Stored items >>
=== Begin Enclosure ===

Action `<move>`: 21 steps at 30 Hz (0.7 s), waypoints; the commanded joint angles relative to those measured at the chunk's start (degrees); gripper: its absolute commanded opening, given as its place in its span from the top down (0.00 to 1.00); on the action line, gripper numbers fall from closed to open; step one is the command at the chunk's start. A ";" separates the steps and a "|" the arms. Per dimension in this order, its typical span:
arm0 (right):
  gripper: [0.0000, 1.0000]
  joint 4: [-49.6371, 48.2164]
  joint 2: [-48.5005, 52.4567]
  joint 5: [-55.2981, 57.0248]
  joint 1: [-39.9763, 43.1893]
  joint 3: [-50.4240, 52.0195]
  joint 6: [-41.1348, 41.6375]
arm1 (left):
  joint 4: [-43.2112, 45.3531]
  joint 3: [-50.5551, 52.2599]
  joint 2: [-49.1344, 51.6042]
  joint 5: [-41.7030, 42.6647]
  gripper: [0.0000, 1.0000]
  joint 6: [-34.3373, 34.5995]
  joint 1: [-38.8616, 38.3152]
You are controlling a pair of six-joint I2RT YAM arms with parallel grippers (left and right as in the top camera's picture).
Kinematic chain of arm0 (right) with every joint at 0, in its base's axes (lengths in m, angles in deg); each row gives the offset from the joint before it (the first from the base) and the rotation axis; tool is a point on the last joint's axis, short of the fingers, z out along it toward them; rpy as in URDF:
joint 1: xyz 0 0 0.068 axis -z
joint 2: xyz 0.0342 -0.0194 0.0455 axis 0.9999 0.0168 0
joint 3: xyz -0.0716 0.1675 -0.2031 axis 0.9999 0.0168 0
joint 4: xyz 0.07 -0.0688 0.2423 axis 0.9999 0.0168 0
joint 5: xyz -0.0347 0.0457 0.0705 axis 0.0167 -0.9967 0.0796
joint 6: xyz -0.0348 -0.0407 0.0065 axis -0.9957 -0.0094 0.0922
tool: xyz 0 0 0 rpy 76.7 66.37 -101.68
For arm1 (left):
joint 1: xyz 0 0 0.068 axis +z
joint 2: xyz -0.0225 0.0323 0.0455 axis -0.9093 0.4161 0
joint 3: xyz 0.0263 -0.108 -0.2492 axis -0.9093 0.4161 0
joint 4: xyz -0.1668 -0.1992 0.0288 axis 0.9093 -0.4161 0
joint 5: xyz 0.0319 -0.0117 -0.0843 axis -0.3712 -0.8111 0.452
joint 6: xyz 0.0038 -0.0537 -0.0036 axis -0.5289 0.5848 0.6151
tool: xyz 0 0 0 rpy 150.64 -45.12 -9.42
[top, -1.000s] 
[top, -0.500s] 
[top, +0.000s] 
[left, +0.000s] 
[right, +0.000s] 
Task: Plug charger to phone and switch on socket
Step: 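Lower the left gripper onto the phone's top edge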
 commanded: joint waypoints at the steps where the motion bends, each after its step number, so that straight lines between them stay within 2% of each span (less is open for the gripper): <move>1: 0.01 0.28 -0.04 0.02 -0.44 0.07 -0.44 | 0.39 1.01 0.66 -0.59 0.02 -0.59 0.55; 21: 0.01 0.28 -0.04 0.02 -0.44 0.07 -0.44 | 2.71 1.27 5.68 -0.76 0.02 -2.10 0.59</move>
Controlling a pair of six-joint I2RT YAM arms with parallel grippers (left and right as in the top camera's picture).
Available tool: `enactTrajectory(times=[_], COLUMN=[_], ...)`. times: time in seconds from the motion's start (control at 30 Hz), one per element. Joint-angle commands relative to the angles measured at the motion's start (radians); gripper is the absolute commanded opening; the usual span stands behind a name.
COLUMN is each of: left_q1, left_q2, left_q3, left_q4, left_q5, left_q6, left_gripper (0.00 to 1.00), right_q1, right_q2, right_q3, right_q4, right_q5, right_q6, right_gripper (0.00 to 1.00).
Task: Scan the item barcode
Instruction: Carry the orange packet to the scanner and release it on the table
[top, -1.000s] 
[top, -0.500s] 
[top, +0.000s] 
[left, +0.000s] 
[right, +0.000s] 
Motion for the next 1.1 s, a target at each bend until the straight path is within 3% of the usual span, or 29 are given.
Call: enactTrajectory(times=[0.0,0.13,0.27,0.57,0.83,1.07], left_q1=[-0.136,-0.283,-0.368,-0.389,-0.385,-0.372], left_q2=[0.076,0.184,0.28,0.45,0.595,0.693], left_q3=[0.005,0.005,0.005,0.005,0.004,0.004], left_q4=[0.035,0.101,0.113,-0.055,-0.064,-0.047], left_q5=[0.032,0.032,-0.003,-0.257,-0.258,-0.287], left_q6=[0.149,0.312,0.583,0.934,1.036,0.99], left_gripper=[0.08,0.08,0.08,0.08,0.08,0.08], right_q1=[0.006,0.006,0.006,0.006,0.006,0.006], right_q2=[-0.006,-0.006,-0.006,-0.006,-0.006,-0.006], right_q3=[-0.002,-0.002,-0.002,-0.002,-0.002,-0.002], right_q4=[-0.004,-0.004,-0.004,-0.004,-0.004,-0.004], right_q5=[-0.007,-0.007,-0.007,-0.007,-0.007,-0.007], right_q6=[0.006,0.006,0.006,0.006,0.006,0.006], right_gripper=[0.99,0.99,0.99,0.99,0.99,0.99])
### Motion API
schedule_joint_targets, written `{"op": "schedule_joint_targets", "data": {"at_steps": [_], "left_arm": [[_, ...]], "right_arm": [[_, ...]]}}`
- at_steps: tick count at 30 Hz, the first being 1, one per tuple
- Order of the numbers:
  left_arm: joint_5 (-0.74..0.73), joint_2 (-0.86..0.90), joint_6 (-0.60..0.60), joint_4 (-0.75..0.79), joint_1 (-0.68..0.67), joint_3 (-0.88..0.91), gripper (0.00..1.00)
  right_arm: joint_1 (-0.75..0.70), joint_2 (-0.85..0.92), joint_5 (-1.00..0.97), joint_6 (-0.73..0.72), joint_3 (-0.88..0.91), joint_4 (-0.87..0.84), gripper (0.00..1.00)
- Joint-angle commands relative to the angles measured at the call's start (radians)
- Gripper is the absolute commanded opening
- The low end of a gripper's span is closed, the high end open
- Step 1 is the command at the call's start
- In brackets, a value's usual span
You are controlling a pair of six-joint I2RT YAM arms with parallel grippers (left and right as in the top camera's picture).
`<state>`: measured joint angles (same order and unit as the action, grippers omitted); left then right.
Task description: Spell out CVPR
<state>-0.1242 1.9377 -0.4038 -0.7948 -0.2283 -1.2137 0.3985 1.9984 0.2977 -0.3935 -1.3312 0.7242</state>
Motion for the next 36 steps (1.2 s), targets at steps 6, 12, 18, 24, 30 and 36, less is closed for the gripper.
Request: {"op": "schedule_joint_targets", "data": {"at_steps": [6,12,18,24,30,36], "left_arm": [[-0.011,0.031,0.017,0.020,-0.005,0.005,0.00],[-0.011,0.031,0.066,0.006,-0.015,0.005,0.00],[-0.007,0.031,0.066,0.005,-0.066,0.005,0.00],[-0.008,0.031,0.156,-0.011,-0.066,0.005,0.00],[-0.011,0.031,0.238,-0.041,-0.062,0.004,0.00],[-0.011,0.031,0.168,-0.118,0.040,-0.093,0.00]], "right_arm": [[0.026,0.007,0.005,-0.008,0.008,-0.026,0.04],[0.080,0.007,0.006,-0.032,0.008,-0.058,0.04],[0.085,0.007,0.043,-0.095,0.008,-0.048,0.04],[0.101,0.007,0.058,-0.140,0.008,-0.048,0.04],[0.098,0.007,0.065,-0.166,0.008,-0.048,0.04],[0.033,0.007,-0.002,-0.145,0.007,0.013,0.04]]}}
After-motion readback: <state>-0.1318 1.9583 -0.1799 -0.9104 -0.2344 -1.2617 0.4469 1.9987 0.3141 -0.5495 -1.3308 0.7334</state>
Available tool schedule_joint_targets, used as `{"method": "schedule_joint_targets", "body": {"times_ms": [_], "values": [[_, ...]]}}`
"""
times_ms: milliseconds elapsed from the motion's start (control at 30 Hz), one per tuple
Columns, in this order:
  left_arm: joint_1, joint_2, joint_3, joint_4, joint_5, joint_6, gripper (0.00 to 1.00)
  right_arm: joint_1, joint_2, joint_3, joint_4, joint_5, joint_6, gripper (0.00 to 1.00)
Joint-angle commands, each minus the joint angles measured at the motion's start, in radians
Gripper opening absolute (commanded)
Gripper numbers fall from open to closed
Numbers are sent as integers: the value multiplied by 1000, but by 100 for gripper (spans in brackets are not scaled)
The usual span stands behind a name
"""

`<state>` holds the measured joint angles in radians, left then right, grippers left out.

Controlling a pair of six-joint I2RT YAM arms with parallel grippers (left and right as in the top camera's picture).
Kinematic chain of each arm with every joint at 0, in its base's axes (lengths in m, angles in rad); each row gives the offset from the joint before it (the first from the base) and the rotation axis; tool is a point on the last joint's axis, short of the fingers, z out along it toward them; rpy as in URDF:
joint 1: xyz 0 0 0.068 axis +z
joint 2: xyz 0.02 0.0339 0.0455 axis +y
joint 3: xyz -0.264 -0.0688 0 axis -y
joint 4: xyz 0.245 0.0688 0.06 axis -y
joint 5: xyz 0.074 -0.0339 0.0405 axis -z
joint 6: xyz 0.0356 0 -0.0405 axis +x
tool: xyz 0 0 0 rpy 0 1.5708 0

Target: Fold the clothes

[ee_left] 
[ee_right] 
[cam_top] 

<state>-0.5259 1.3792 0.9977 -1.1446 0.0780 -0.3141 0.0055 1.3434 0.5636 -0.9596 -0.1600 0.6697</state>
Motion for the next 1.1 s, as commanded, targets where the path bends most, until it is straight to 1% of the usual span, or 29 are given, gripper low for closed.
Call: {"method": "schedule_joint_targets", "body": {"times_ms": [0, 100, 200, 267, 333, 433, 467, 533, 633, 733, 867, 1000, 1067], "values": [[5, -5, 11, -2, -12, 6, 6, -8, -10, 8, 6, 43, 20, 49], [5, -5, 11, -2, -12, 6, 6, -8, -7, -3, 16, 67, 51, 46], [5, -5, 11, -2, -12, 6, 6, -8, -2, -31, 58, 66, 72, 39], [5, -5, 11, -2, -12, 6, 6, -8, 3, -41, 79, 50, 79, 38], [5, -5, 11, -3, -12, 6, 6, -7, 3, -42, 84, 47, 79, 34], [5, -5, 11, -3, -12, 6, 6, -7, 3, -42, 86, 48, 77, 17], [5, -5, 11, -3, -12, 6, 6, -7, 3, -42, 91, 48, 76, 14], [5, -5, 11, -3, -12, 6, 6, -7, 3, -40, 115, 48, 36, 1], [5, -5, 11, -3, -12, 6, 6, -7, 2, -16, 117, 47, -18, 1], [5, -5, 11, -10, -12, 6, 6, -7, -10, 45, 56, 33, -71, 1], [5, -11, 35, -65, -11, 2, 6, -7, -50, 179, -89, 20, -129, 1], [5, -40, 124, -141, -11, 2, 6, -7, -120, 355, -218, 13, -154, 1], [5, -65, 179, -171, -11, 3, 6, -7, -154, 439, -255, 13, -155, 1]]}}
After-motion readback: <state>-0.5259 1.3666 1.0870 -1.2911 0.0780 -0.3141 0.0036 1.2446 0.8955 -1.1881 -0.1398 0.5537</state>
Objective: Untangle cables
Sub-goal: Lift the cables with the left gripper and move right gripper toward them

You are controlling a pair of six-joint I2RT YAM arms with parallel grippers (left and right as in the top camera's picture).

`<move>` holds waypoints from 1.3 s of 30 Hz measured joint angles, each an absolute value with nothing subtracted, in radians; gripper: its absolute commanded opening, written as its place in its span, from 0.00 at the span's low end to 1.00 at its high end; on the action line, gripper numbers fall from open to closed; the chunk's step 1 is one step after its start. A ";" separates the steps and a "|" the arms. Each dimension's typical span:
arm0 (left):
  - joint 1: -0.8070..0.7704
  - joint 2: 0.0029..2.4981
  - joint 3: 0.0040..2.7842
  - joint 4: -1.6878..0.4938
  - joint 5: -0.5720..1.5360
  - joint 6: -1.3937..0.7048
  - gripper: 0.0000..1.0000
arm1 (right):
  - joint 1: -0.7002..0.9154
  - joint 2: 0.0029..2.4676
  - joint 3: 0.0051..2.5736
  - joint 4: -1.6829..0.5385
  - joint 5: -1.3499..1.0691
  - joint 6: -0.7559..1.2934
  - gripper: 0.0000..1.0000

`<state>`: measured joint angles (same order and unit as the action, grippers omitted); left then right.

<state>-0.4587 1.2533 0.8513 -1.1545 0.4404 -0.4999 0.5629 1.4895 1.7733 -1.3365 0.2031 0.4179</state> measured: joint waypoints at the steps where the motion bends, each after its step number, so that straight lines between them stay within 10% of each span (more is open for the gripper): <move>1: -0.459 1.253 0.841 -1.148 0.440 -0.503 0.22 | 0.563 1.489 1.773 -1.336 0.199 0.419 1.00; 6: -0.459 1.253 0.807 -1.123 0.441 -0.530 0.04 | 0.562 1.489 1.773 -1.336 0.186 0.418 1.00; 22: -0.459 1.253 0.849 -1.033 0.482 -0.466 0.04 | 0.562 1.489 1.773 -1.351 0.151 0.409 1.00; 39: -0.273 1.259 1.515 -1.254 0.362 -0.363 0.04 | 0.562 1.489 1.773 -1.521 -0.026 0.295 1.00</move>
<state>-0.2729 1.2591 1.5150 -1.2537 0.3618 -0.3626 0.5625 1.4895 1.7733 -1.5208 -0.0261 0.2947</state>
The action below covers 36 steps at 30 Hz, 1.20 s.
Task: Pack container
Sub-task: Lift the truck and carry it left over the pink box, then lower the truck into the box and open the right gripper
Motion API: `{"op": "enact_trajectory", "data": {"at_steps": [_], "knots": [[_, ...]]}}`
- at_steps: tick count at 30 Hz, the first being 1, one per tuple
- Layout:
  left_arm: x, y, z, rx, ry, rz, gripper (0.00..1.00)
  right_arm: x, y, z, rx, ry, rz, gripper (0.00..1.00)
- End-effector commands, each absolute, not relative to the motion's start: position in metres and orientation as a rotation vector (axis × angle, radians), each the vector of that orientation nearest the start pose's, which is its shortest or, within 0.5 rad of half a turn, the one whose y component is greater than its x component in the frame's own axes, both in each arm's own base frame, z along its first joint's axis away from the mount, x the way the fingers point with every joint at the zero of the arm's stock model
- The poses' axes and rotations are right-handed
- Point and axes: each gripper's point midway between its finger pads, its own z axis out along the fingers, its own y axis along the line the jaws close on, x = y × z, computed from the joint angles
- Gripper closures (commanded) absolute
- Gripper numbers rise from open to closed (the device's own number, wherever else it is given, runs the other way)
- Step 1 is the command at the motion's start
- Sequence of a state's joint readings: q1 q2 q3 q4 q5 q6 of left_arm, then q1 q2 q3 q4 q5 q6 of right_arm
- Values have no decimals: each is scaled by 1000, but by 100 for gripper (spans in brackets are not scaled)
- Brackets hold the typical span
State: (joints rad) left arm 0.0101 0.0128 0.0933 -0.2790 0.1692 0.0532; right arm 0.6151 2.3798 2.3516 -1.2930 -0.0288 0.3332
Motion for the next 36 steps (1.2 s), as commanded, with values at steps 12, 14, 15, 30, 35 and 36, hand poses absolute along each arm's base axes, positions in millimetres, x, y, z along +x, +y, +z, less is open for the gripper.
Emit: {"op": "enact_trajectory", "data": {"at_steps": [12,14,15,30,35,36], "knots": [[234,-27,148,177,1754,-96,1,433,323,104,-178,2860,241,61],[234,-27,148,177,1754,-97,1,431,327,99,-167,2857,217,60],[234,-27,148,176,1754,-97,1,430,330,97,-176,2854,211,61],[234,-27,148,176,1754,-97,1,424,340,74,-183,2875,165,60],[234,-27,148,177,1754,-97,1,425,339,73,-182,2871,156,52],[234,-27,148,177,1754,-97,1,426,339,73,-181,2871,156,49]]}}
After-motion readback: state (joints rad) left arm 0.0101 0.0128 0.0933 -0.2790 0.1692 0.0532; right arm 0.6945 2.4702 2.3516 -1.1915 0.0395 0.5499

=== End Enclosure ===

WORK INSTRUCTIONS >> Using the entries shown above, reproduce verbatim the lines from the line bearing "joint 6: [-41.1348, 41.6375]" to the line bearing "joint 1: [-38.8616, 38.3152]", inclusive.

WRITTEN SOLUTION >>
  joint 6: [-41.1348, 41.6375]
arm1 (left):
  joint 4: [-43.2112, 45.3531]
  joint 3: [-50.5551, 52.2599]
  joint 2: [-49.1344, 51.6042]
  joint 5: [-41.7030, 42.6647]
  gripper: [0.0000, 1.0000]
  joint 6: [-34.3373, 34.5995]
  joint 1: [-38.8616, 38.3152]

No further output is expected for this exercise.